Several studies have positively linked B vitamins, including B12, with a lower risk of osteoporosis (a disease that weakens the bones) and hip fractures. 

Factors that cause vitamin B12 deficiency in the body include:

Intestinal malabsorption

Conditions that affect your small intestines like Crohn's disease, celiac disease, bacterial growth, or a parasite can lead to vitamin B12 deficiency so can having an autoimmune disease called atrophic gastritis, in which the stomach lining has thinned. This means the body does not make enough hydrochloric acid and intrinsic factor in the stomach, both needed to absorb B12. (Hydrochloric acid separates B12 from the protein it is attached to in food; the freed B12 then combines with intrinsic factor so that the body can absorb the vitamin.)

Also, if you have had weight loss surgery or another operation that removed part of your stomach, you might no longer make enough hydrochloric acid and intrinsic factor to absorb vitamin B12.

Pernicious anemia

Pernicious anemia is an autoimmune disease in which your body cannot make intrinsic factor, a protein that needed to absorb B12 mentioned above. Pernicious anemia is the most common cause of B12 deficiency.

Thus immune system disorders, such as Graves' disease or lupus, are linked with vitamin B12 deficiency, because people who have them tend to also have pernicious anemia or atrophic gastritis, which prevent absorption of the nutrient.

Alcohol

Misusing alcohol or drinking heavily can also make it harder for your body to absorb nutrients, including B12.

Medicines

Taking certain medicines can interfere with the absorption of vitamin B12. These include some heartburn medicines like proton pump inhibitors such as esomeprazole (Nexium).

Vegan diet

If you follow a vegan diet or you are a vegetarian who does not eat enough eggs or dairy products, you could be lacking in vitamin B12. You can add fortified foods to your diet or take supplements to meet this need.

Aging

With age, it can become harder to absorb this vitamin. Many people over 50 do not make enough hydrochloric acid in their stomachs to absorb B12 from foods.

The average recommended daily amounts, measured in micrograms, vary by age. For adults, it needs about 2.4 micrograms.

You can prevent vitamin B12 deficiency by eating animal products (meat, fish, poultry, eggs, milk, etc.) or from foods that have been fortified with it (such as fortified breakfast cereals) or from supplements.
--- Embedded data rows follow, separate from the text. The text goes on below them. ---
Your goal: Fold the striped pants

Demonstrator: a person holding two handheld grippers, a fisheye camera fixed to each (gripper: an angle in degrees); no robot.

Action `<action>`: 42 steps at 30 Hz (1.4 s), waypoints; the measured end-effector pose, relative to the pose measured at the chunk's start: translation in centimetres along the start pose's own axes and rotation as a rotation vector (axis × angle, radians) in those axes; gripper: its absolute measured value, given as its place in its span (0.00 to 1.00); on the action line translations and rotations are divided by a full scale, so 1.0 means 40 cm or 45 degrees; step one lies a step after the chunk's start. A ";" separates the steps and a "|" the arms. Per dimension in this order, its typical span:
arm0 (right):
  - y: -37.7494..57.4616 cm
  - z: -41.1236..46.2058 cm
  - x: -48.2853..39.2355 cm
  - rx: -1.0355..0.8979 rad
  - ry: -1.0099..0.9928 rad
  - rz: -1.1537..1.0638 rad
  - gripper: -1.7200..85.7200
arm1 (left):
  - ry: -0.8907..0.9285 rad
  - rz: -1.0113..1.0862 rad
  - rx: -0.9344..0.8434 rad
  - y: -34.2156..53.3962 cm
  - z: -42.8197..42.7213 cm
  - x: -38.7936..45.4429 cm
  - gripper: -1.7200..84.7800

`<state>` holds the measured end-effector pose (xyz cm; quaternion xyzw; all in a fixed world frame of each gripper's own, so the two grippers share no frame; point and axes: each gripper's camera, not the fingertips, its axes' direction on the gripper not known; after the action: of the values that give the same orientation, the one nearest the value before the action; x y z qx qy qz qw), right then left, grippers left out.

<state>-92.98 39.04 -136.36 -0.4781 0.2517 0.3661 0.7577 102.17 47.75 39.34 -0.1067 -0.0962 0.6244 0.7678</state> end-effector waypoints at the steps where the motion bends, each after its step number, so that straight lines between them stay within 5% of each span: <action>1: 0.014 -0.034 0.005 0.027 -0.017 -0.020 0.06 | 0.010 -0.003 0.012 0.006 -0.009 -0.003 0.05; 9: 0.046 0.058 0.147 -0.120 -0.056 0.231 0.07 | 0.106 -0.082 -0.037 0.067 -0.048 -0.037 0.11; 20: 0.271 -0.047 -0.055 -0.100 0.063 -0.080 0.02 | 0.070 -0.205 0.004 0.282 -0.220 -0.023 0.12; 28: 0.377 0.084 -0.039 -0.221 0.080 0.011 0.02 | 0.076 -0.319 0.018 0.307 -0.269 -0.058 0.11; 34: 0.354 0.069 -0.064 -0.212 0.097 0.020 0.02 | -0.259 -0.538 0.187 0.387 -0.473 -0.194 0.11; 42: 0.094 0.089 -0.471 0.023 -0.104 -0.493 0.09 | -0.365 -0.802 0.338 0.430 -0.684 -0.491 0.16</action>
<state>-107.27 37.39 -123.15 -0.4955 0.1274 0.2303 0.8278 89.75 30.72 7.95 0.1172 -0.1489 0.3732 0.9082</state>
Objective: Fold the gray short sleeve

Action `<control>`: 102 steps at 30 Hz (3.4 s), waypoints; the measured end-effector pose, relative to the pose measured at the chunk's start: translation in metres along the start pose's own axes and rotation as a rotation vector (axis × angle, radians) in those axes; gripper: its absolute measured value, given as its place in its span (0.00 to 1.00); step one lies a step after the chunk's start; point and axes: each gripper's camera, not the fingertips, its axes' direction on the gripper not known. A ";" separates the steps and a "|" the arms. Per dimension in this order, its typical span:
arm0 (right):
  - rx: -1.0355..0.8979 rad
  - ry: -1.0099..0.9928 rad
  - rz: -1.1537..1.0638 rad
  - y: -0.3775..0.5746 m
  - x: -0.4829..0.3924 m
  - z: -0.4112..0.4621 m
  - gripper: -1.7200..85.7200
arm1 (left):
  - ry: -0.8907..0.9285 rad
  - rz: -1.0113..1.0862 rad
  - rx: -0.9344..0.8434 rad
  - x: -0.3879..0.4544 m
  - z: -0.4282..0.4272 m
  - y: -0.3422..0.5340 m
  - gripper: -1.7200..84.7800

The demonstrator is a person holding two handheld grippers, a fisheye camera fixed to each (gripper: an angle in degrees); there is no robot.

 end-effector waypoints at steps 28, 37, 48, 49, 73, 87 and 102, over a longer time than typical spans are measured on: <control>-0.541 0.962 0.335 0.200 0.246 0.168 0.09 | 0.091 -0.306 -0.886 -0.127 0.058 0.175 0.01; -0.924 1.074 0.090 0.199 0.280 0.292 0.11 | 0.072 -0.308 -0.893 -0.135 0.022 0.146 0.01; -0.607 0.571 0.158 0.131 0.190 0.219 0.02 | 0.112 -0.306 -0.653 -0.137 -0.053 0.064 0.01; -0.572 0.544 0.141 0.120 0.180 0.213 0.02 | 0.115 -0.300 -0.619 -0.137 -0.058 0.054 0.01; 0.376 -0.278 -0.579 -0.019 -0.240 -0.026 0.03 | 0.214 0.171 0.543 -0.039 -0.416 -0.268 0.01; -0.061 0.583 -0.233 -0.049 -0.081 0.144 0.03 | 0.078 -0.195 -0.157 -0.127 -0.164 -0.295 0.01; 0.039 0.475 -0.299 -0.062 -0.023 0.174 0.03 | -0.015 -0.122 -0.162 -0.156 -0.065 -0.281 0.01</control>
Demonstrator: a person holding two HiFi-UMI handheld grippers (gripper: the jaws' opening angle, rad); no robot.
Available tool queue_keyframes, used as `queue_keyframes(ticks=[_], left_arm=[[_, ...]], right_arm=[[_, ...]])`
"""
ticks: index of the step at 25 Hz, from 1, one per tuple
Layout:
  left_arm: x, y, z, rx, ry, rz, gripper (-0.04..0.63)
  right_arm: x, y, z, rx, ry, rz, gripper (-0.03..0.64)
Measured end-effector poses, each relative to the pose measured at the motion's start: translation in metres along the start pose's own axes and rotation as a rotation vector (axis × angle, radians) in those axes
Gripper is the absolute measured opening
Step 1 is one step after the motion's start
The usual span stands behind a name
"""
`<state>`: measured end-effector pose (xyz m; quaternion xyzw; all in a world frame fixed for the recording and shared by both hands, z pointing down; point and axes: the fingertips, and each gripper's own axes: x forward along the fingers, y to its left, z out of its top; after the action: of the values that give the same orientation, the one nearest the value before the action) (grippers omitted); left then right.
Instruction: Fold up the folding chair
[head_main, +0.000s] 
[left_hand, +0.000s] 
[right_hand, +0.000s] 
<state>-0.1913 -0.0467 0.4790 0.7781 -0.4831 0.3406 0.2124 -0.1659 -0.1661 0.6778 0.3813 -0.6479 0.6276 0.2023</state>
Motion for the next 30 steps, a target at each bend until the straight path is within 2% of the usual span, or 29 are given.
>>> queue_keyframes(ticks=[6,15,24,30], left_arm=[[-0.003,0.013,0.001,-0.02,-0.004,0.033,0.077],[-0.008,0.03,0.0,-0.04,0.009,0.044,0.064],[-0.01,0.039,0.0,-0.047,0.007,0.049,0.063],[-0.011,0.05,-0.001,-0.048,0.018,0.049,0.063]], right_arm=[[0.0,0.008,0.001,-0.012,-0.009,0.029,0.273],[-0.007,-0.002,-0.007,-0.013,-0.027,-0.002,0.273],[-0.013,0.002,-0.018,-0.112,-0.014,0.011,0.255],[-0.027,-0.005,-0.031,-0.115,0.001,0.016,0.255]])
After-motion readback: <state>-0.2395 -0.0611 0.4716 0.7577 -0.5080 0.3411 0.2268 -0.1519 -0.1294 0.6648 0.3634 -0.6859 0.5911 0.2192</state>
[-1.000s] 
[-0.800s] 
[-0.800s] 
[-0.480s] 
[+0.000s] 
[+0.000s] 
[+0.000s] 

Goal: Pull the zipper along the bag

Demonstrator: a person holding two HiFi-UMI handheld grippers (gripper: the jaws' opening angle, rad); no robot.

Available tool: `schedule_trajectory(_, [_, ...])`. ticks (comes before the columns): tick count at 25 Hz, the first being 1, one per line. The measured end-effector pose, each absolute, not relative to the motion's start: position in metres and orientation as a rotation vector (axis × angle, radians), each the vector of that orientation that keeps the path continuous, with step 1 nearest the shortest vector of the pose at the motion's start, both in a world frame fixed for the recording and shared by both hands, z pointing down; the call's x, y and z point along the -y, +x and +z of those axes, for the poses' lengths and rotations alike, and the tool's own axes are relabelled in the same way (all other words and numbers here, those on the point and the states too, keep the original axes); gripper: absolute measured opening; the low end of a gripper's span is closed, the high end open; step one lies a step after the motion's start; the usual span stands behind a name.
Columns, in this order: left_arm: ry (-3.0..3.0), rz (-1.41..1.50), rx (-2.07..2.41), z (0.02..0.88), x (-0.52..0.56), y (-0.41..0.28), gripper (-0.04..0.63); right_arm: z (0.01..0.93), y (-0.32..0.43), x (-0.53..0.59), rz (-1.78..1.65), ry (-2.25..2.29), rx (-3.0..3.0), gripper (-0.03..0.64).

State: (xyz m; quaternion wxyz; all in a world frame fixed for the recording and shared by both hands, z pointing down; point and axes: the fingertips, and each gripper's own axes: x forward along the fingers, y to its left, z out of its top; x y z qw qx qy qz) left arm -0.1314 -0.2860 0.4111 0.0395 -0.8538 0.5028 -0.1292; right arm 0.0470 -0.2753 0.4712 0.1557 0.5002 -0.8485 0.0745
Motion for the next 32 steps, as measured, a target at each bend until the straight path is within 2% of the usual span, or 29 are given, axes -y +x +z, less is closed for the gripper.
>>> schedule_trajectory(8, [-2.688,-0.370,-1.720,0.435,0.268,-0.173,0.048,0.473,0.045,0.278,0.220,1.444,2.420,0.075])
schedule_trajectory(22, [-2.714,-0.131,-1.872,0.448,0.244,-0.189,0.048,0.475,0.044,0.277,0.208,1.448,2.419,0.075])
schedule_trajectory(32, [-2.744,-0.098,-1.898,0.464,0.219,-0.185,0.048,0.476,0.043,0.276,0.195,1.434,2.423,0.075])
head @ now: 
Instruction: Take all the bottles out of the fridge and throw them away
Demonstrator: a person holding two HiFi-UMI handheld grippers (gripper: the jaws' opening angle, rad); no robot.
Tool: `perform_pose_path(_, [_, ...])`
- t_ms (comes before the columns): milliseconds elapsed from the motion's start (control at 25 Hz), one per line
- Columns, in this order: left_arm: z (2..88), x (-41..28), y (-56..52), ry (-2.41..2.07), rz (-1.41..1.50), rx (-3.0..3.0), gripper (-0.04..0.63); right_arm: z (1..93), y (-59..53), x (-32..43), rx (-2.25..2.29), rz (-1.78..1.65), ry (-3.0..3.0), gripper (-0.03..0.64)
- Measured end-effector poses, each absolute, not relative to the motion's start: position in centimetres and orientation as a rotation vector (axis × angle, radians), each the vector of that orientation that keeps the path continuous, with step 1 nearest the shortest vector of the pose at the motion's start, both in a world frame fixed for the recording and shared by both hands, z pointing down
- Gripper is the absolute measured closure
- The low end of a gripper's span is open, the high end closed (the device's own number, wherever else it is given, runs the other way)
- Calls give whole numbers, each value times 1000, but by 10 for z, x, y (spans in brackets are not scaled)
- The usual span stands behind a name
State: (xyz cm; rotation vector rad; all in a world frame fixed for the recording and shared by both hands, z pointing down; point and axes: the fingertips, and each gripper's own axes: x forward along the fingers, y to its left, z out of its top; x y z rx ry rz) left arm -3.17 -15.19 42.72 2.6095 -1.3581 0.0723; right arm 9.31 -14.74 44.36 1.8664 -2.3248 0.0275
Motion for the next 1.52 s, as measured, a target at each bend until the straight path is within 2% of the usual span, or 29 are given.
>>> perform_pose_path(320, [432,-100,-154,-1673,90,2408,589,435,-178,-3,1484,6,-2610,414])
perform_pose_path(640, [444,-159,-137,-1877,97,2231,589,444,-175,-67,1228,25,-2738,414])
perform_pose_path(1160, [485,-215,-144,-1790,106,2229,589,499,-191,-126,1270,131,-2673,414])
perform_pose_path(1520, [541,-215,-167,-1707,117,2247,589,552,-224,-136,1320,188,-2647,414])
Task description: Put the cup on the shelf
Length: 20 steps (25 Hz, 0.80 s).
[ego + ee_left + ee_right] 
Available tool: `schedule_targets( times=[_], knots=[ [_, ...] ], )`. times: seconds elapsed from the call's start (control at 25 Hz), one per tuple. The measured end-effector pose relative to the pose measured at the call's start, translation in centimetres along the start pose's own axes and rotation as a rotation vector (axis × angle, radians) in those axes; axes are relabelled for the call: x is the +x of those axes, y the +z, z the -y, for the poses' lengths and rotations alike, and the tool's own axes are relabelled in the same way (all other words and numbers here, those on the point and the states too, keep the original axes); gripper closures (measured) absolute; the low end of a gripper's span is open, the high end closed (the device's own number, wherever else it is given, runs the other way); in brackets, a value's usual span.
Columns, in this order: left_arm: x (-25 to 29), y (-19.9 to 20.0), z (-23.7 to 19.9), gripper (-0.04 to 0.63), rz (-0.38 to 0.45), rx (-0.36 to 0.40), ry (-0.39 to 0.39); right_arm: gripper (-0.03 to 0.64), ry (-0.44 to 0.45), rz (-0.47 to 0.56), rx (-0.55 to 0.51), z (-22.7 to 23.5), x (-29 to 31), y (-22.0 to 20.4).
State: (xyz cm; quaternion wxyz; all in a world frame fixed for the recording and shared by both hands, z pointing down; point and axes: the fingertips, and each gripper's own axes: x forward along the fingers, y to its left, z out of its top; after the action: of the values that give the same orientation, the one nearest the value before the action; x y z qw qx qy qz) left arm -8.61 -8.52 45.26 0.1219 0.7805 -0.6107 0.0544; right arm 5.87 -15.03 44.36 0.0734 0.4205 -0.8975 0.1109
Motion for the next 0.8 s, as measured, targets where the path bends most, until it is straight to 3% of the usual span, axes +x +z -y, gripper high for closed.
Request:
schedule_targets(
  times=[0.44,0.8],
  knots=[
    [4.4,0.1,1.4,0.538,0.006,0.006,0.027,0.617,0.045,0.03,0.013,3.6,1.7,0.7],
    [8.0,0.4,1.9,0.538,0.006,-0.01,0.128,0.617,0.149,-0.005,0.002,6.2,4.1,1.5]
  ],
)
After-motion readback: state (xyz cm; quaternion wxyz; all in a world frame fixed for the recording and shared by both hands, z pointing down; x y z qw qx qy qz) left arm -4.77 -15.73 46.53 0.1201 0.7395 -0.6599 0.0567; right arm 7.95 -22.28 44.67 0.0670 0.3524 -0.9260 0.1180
As mentioned, if you have vitamin B12 deficiency, you could become anemic. And if you are pregnant, without enough vitamin B12, your baby could have developmental delays and not thrive the way they should as B12 is very important for brain and spinal development.

A mild deficiency may cause no symptoms. But if untreated, it may lead to weakness, tiredness, lightheadedness, numbness, tingling, depression, mood swings and other symptoms.

A rare condition from a lack of vitamin B12 is optic neuropathy. This means that the optic nerve, the nerve that transmits visual information from the eye to the brain, is damaged. This can lead to a gradual loss of vision, as well as to your seeing blind spots. Less than 1% of people with B12 deficiency report getting optic neuropathy.

On the other hand, excess vitamin B12 in the body is rare because the excess can be excreted through urine. Usually, the manifesting side effects are an indicative sign of kidney dysfunction or liver diseases such as people who have diabetic nephropathy (diabetes that leads to loss of kidney functioning) as the body does not process and secrete the excess vitamin properly.